Là-dessus elle parla bas à son compagnon, qui vint aider Miguel à desseller nos mules.

Cependant la soubrette m’avait invité à la suivre dans la maison. J’entrai sur ses pas dans une pièce carrée, pourvue d’un canapé avec son matelas piqué et sa housse d’indienne, de quatre chaises et d’une console en bois de jacaranda, sur laquelle s’étalait, dans sa niche de verre, un enfant Jésus couché sur un lit de coton ; quatre tableaux à l’huile, d’un aspect assez rébarbatif sous leur couche de crasse noire, décoraient les murailles : ces toiles représentaient la Vierge, saint Joseph, sainte Rose, patronne du Pérou, et saint Torribio de Mogrobejo, archevêque de Lima, né en Espagne en 1536, mort au Pérou en 1606, et canonisé à Rome en 1727.

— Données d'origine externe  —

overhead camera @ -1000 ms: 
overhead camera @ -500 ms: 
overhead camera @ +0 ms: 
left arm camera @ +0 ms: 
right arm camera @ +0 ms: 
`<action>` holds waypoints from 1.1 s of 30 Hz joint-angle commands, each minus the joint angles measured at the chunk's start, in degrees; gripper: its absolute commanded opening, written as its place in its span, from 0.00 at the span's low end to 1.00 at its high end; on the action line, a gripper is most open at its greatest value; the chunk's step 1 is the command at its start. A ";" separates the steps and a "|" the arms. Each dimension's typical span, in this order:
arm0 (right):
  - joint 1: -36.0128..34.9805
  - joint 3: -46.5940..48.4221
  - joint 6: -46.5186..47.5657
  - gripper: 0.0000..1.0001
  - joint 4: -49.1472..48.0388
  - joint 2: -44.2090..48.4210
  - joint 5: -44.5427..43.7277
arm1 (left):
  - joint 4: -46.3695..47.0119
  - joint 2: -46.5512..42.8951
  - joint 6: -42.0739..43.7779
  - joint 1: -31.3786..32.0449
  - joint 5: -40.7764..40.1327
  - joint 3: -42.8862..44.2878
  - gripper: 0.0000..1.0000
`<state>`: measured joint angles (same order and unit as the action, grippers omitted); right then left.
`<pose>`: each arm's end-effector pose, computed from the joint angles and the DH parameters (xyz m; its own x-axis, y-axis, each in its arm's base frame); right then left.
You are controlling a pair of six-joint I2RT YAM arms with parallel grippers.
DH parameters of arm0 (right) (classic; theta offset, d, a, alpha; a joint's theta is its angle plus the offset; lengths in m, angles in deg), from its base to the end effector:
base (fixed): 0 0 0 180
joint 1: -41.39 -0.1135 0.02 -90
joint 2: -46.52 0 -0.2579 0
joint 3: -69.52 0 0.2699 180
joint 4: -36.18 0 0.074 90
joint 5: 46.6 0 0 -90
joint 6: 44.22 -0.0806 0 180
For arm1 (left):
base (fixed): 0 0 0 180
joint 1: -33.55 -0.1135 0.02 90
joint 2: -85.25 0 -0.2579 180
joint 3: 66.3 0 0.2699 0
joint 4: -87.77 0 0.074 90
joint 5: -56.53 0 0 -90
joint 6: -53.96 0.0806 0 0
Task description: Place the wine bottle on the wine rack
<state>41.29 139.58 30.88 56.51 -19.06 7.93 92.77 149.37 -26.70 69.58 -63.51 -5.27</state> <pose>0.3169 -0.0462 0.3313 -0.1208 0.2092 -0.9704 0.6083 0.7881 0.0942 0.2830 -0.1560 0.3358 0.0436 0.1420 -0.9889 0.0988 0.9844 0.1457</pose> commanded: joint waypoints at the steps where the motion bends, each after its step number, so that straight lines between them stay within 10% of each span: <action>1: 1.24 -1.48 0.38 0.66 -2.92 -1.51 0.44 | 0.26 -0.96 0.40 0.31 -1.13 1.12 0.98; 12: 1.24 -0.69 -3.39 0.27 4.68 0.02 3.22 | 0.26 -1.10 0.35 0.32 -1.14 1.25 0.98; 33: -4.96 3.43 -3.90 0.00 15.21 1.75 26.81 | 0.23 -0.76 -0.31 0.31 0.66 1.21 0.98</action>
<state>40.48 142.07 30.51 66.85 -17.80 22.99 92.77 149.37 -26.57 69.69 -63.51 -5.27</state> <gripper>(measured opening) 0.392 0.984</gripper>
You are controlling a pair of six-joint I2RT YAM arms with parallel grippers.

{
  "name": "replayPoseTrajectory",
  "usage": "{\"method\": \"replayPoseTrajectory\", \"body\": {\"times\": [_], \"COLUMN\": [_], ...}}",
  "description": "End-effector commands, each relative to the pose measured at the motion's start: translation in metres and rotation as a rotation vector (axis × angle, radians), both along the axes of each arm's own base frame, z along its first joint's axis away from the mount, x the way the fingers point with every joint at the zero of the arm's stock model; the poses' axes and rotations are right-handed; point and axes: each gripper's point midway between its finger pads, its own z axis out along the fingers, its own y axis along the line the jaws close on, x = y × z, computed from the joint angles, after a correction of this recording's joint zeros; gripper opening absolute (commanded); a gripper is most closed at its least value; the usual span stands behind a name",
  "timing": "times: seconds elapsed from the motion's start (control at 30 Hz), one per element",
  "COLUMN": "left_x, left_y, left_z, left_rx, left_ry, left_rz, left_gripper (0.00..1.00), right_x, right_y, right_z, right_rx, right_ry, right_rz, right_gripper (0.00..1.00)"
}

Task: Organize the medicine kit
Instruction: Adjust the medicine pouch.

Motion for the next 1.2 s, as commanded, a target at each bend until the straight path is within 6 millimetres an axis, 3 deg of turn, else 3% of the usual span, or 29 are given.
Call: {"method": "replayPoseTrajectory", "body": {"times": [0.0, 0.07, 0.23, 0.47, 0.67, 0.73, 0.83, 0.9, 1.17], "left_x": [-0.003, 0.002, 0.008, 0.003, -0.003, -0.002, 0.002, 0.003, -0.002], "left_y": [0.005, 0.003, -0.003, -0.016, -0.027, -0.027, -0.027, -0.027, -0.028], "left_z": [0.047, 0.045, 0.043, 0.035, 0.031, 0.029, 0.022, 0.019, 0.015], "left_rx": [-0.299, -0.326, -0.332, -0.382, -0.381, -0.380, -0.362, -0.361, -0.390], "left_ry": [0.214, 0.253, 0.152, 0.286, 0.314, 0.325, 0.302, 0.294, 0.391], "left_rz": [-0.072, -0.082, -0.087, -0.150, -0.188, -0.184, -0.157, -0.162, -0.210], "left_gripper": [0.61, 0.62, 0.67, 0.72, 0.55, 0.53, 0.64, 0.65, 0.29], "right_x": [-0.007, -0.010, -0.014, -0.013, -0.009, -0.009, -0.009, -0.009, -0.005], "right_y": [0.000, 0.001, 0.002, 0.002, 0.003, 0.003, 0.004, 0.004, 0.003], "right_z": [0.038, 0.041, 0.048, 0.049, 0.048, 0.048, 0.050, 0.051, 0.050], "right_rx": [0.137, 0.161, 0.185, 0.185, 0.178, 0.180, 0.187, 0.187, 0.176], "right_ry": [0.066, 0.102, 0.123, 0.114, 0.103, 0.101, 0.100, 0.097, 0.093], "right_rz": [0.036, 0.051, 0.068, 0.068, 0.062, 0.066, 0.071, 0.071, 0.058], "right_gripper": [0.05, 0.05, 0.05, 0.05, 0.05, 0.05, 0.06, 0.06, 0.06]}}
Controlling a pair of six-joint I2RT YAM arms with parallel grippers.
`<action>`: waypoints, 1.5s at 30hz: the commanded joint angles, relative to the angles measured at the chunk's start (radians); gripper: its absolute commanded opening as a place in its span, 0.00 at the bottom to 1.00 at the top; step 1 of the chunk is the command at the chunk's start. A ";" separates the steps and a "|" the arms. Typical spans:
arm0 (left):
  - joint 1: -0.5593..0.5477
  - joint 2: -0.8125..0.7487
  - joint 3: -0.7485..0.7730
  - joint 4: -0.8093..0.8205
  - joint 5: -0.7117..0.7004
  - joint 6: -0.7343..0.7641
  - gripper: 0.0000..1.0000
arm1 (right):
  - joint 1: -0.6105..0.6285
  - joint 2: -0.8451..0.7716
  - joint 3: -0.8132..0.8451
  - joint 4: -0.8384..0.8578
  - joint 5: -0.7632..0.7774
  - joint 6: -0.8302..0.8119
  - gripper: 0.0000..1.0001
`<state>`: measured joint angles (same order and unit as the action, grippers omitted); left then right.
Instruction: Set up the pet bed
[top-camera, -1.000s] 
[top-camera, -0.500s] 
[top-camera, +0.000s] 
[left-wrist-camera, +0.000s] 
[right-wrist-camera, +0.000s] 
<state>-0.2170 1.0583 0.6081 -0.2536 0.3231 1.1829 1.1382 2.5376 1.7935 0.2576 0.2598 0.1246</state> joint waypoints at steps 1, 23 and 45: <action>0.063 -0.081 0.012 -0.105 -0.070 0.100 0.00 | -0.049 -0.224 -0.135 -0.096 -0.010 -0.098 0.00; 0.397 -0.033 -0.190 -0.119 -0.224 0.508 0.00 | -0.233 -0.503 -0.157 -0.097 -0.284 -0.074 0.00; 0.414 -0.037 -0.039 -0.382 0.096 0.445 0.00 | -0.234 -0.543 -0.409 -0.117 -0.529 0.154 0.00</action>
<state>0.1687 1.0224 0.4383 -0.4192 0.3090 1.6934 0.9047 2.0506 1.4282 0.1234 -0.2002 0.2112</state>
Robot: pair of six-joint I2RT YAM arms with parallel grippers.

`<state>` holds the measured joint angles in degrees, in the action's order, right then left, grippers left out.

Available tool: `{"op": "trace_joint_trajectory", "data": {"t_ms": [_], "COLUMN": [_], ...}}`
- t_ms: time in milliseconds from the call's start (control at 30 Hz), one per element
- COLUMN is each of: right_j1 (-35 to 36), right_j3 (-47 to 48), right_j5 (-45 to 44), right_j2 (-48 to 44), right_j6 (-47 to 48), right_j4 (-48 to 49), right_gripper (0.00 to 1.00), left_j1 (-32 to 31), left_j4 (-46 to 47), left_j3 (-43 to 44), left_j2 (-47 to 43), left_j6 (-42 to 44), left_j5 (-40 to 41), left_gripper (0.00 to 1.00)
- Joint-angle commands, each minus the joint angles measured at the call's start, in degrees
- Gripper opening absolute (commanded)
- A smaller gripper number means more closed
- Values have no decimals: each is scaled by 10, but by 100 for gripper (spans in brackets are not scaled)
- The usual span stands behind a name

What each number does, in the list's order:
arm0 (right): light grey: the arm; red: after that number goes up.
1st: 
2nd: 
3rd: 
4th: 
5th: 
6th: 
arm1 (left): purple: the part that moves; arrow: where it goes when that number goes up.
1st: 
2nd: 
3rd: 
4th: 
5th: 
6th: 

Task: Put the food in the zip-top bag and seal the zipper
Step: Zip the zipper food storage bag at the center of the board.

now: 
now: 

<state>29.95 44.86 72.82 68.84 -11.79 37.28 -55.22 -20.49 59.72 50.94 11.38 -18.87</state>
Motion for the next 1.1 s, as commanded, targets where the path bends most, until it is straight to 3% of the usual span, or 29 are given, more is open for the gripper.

Avant de me quitter, la cholita, dont le sourire équivoque et les regards fripons s’harmonisaient peu à la décoration religieuse qui nous entourait, et à je ne sais quelle émanation suave et mystique qui semblait flotter dans l’air de la chambre, la cholita me dit, qu’en attendant le repas qu’elle allait me préparer, j’étais libre de me reposer dans le salon ou d’aller faire un tour de jardin. J’optai pour une promenade dans le jardin et sortis, la laissant vaquer à ses affaires.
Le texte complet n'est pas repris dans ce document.